* [TASK STATEMENT]:
The job is to find each line in the entries holding the string "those" and copy that line.

* [RECORDS FOR THE TASK]:

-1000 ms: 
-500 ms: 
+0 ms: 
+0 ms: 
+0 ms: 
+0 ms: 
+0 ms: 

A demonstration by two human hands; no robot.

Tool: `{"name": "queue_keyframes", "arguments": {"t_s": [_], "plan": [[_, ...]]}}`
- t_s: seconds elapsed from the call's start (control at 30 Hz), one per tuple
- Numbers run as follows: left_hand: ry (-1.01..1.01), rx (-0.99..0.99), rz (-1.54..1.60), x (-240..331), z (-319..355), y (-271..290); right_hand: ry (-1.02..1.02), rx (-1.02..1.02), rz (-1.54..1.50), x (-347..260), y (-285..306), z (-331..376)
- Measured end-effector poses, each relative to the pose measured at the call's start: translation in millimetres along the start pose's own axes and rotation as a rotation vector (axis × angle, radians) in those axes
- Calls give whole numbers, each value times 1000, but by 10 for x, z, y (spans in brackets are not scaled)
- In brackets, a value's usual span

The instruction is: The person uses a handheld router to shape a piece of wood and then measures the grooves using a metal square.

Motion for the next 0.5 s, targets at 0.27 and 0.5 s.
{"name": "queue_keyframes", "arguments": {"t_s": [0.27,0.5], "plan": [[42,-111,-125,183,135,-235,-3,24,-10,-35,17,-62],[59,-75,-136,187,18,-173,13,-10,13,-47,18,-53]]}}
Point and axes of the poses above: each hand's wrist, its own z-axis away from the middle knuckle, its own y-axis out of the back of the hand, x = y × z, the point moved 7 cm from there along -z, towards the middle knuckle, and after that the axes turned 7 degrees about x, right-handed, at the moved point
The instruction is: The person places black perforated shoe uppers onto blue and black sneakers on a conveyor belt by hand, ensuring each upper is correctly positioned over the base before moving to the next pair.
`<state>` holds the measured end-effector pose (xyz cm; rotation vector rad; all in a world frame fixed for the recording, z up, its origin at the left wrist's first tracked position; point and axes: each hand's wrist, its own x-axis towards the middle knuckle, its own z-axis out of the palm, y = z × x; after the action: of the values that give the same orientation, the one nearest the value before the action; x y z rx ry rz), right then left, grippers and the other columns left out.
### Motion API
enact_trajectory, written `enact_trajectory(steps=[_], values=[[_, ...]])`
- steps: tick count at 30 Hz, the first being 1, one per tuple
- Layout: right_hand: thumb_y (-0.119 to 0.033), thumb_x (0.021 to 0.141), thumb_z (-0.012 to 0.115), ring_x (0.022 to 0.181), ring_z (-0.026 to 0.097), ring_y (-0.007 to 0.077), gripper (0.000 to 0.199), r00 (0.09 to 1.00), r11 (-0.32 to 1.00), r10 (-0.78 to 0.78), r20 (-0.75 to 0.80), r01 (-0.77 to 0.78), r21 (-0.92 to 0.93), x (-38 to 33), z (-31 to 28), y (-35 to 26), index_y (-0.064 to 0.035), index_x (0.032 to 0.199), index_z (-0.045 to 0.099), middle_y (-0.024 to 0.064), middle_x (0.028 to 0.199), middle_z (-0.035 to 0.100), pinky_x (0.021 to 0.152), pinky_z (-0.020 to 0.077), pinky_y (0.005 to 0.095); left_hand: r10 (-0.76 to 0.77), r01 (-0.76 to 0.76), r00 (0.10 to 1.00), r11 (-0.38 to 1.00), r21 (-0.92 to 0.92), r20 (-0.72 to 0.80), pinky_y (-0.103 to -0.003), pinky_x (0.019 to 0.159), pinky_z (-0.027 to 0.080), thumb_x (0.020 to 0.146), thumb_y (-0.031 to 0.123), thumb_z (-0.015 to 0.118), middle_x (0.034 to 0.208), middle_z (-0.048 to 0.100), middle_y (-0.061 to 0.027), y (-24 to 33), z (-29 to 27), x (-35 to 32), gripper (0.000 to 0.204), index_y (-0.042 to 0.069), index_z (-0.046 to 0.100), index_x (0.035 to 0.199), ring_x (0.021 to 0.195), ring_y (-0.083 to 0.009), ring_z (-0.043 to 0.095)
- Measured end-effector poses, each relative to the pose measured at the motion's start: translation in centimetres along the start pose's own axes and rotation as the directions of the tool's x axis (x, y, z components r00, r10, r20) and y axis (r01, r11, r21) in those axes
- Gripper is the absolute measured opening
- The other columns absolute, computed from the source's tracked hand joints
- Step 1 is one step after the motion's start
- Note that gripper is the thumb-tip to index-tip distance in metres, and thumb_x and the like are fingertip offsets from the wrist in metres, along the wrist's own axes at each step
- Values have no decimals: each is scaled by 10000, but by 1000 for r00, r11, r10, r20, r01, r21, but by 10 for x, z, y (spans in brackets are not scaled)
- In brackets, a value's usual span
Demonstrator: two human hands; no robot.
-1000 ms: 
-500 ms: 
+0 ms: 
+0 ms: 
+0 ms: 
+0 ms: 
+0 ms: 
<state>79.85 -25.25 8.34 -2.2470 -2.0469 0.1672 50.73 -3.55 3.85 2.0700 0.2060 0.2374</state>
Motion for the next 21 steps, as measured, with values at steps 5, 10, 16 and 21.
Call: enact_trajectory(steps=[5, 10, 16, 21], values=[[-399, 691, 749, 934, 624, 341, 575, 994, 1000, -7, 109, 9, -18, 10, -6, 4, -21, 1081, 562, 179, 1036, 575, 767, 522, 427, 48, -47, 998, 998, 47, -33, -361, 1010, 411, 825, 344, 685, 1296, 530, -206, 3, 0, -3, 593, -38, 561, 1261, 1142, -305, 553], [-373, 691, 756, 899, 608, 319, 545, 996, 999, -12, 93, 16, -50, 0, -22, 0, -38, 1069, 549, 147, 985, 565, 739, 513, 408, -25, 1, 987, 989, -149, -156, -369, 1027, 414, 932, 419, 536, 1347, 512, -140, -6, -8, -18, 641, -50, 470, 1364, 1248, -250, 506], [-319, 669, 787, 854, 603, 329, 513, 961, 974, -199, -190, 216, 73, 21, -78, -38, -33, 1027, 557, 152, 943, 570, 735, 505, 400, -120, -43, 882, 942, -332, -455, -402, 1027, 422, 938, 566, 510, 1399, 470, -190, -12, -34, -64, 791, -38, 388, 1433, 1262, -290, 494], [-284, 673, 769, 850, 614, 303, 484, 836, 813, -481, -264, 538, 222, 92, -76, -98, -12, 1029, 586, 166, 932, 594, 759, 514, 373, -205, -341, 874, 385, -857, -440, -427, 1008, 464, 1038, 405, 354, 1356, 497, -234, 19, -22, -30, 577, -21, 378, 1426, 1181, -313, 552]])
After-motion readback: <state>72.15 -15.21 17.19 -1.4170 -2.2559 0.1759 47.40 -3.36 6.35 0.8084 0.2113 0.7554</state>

* [TASK ANSWER]:
- Measured end-effector poses, each relative to the pose measured at the call's start: translation in millimetres along the start pose's own axes and rotation as a rotation vector (axis × angle, radians) in those axes
- Measured end-effector poses, each relative to the pose measured at the motion's start: translation in centimetres along the start pose's own axes and rotation as the directions of the tool's x axis (x, y, z components r00, r10, r20) and y axis (r01, r11, r21) in those axes

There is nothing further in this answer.